WHAT TO WORK ON
Copy the material below exactly, but only from the line with "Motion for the" onward, the final line included.

· · · ·

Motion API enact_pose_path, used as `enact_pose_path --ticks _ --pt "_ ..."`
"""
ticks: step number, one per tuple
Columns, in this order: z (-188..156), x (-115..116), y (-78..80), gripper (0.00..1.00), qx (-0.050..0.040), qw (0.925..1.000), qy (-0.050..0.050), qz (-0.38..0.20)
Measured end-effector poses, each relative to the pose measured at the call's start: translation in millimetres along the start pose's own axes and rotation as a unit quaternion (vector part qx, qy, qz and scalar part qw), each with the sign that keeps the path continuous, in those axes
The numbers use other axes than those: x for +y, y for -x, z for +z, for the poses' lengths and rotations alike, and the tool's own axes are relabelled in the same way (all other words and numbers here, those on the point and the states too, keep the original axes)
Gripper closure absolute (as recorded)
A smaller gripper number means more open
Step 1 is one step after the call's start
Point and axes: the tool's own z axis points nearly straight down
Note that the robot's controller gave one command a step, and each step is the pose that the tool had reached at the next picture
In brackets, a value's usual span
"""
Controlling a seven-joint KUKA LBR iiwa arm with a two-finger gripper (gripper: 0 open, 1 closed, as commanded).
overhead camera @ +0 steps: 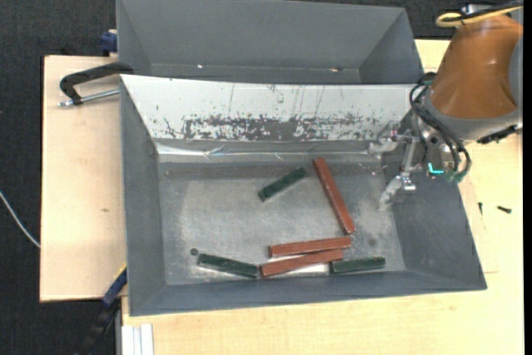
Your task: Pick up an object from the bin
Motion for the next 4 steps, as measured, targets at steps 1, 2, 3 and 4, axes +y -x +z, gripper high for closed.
enact_pose_path --ticks 1,2,3,4 --pt "-5 0 2.0 0.00 -0.0041 1.0000 -0.001 -0.001" --pt "8 20 5.2 0.00 -0.0059 0.9988 -0.002 0.049" --pt "55 57 8.3 0.00 -0.0050 0.9952 0.001 0.098" --pt "73 56 14.8 1.00 -0.0042 0.9930 0.001 0.118"
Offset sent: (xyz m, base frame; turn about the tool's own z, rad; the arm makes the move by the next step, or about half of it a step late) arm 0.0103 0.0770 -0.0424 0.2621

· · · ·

OUTPUT OF THE EXERCISE
Motion for the next 4 steps, as measured, targets at steps 1, 2, 3 and 4, axes +y -x +z, gripper high for closed.
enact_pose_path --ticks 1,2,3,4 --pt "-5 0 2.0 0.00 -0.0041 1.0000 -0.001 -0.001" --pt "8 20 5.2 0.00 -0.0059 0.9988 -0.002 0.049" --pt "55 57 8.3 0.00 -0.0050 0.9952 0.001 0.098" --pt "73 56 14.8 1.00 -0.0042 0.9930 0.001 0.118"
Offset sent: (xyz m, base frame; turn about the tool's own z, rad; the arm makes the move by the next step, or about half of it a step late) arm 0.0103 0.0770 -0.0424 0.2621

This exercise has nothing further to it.